Review
His Royal Slyness (1920) Review: Lloyd’s Comic Coup d’État Explained
His Royal Slyness (1920)IMDb 6.3The first time we glimpse Harold Lloyd’s nervous energy in His Royal Slyness, he is perched atop a stepladder in a cramped Ohio bookshop, polishing a volume of Rousseau with the reverence of a pilgrim. The ladder buckles; the tome sails through the air; the camera—nimble as pickpocket fingers—catches the exact instant when Enlightenment philosophy smacks a portrait of King George. Prophecy disguised as slapstick.
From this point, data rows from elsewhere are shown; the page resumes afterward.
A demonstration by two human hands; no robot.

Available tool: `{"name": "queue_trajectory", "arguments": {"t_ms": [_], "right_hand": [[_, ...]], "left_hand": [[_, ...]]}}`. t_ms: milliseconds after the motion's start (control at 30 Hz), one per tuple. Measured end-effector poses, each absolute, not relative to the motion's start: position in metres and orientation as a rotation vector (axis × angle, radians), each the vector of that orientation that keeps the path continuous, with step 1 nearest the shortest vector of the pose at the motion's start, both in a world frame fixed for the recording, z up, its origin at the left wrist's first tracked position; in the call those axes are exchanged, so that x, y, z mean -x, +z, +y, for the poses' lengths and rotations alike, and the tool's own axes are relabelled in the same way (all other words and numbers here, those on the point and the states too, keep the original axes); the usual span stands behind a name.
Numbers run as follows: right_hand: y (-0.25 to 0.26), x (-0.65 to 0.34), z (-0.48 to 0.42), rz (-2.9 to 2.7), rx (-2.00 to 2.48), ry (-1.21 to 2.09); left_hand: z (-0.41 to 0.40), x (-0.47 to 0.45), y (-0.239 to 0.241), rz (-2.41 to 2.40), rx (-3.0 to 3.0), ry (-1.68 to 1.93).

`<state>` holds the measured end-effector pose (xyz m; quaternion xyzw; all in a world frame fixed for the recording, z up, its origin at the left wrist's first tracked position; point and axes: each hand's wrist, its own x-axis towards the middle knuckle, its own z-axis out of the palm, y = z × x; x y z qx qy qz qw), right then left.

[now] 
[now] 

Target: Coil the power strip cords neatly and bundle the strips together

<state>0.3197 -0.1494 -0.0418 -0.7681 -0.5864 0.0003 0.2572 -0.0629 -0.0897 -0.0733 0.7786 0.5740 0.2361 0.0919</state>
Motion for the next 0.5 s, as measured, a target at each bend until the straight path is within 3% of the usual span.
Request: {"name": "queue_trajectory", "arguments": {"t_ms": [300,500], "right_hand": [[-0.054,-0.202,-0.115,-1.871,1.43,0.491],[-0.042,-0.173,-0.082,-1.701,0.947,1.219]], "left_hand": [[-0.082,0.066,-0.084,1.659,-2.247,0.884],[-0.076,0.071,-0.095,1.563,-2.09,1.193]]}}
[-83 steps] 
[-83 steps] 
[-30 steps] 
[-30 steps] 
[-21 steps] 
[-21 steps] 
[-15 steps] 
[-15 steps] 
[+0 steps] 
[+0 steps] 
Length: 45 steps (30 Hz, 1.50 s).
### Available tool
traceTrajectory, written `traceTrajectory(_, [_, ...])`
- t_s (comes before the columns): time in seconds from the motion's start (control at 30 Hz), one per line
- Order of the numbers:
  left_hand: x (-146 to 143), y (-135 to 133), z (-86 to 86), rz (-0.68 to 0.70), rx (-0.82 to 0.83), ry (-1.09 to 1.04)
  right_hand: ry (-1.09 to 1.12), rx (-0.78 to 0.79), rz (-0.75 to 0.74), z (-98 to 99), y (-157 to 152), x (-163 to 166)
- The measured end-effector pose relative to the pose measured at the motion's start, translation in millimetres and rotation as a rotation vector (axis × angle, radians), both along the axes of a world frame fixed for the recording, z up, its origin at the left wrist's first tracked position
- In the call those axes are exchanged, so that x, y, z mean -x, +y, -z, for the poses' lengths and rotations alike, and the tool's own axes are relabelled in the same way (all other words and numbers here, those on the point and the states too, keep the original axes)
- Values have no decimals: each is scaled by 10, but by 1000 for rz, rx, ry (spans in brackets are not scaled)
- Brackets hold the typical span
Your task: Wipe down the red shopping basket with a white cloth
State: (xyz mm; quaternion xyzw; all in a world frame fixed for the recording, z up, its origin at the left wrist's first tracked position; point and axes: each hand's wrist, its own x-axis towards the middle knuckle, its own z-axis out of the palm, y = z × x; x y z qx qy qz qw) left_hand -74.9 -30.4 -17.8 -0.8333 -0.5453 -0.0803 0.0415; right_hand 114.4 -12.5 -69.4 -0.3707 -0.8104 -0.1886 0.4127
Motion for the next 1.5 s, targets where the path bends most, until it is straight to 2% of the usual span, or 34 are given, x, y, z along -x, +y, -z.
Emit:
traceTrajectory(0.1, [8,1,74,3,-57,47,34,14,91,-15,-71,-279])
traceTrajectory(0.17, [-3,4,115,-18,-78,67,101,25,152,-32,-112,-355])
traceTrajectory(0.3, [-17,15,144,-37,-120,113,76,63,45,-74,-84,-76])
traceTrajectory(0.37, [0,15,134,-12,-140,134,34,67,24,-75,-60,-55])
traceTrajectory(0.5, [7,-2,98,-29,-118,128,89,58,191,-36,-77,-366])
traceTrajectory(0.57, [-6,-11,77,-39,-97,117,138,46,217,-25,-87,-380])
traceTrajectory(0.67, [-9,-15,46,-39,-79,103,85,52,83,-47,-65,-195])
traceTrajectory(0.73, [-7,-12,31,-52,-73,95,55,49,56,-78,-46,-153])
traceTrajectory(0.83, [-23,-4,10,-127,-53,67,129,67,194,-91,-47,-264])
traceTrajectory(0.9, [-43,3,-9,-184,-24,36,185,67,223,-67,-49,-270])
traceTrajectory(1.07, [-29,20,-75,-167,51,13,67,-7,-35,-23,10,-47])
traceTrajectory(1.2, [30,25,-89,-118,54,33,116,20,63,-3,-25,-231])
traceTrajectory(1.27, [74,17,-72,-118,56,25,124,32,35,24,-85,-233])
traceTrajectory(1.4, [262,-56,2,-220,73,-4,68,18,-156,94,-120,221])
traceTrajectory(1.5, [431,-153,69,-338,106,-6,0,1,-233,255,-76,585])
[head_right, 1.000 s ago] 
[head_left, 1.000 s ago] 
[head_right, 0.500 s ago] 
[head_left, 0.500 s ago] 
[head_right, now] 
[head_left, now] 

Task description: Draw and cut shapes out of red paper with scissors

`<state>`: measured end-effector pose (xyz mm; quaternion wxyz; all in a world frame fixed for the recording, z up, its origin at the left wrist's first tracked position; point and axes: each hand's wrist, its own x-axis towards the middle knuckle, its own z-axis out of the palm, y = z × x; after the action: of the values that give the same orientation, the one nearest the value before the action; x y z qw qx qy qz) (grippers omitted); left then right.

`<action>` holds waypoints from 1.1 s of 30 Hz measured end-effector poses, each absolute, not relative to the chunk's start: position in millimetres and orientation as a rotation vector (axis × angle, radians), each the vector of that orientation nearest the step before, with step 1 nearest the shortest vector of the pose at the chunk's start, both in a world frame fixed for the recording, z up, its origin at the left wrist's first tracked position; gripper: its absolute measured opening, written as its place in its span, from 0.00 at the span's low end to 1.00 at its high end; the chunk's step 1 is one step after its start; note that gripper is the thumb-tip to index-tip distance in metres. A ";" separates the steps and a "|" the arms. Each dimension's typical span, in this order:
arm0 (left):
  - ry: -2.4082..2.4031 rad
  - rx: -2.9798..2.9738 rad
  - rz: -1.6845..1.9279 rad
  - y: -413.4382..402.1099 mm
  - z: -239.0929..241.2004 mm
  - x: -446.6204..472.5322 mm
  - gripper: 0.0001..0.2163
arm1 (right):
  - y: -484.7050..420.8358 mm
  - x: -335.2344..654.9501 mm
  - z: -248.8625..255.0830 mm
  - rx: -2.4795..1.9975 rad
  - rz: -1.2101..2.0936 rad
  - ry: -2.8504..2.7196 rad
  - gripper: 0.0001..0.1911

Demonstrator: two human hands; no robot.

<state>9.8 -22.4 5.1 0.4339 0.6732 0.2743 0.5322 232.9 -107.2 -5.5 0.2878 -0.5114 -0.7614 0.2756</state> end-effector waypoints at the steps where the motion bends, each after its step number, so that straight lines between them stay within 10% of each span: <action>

Within minutes, Lloyd will be shipped across the Atlantic to Thermosa, a postage-stamp kingdom whose geography is sketched somewhere between Lubitsch’s mythical realms and the Marx Brothers’ Freedonia, but whose emotional weather is pure Midwestern wish-fulfillment.
Director Fred C. Newmeyer, working from a sardonic scenario by H.M. Walker, stages the deception like a carnival shell-game. The camera glides past phalanxes of courtiers whose powdered wigs resemble dandelions gone to seed. Each bow is a semaphore of servitude; each flourish of trumpets a reminder that legitimacy here is nothing more than acoustics. Into this sonic cathedral wanders Lloyd in a borrowed cadet’s jacket, his grin a crack in the imperial façade. The joke is not merely that he looks like the missing prince—the joke is that nobody in Thermosa can any longer articulate what authenticity might taste like.
Watch how the film weaponizes symmetry: when the impostor rehearses a royal wave, the mirrors in the antechamber reproduce him into infinity, an ouroboros of self-creation. Meanwhile, in the village square, peasants choreograph their own spectacle—pitchforks become flag-poles; turnips become cannonballs. The montage ricochets between high-vaulted palace corridors and low-arched taverns, between gilt thrones and tavern benches scarred by tankards. The cutting rhythm anticipates Eisenstein by at least half a decade, yet it pirouettes rather than pole-axes, preserving the buoyant tenor of Lloyd’s comedic universe.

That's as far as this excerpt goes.